The malfunctioning 'Self'...
In other words, the trouble with the anasognosic is not just that he/she fails to
recognize a malfunction in his/her own body; just as important to the characterization
and eventual explanation of the symptoms of the disease is the fact that the sense of
the 'self', now retracted to a maximally debilitating extent, no longer identifies with the
body or any of its functional or non-functional components. Disease has robbed the
body of its capacity to 'feel' for its own constituency. In a healthy, functioning individual
the self depends, for the assessment of the limits appropriate to its social environment,
on extensive and continuous discursive interaction between brain and the other viscera
important to the expression of emotion; and when that necessary exchange of
information is impeded, or when it ceases altogether, the afflicted individual perceives
the body itself as an alien or 'objective' entity.
Damasio says there is reason to believe that the difficulty the anasognosic faces,
in acknowledging impairment of function in his/her own body, would be manifest
likewise in the sphere of social relations, had such difficulties an opportunity to surface.

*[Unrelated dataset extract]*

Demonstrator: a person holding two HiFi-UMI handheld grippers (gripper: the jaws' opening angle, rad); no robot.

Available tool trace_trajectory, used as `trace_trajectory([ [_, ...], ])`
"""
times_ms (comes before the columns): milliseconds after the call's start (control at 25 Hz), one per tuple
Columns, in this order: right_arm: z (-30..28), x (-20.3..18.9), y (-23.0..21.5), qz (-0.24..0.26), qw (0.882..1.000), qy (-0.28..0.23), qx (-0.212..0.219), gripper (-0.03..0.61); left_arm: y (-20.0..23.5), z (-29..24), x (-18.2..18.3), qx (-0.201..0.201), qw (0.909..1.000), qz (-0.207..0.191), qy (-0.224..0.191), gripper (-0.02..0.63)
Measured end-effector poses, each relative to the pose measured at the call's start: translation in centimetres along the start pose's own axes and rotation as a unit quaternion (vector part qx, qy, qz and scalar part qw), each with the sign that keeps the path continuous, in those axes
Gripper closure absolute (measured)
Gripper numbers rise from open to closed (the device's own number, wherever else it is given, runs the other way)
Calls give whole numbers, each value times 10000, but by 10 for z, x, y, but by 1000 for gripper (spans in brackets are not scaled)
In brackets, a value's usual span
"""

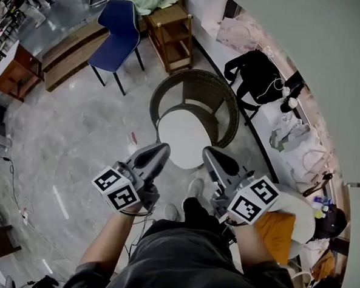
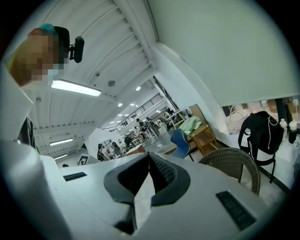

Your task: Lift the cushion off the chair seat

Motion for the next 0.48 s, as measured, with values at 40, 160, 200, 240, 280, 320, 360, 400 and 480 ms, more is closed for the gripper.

These additional problems are avoided, he believes, by the distractions of the severe
motor impairment which accompanies the condition. The latter disability limits the
patient's interaction with others and thus reduces the likelihood of the occurrence of
behaviors which, in fully mobile individuals, immediately reveal a severe social
deficiency. Patients with anasognosia, he points out,
...are considered sick, because of their blatant motor and sensory impairments, and are thus limited in the range of social interactions in which they can engage. In other words, their opportunity to place themselves in harm's way is drastically reduced. Even so, the decision-making defects are there, ready to manifest themselves given the opportunity, ready to undermine the best rehabilitation plans made for such patients by families and medical staff. Unable to realize how profoundly impaired they are, these patients show little or no inclination to cooperate with therapists, no motivation at all to get better (p. 67). Although DJ's injury affected the right somatosensory
cortex, with effects which included major paralysis and impaired processing of
sensation, Damasio believes common ground exists between her symptoms and those
of the second group of patients referred to above, those whose motor control and
sensory perception appears to be normal but whose social instincts are grievously
impaired. This is a small but impressive array of cases, some of them Damasio's own
patients, in which damage involves 'prefrontal' regions in the brain but where motor
controls have been left intact. A patient he calls 'Elliot' is a classic case in point.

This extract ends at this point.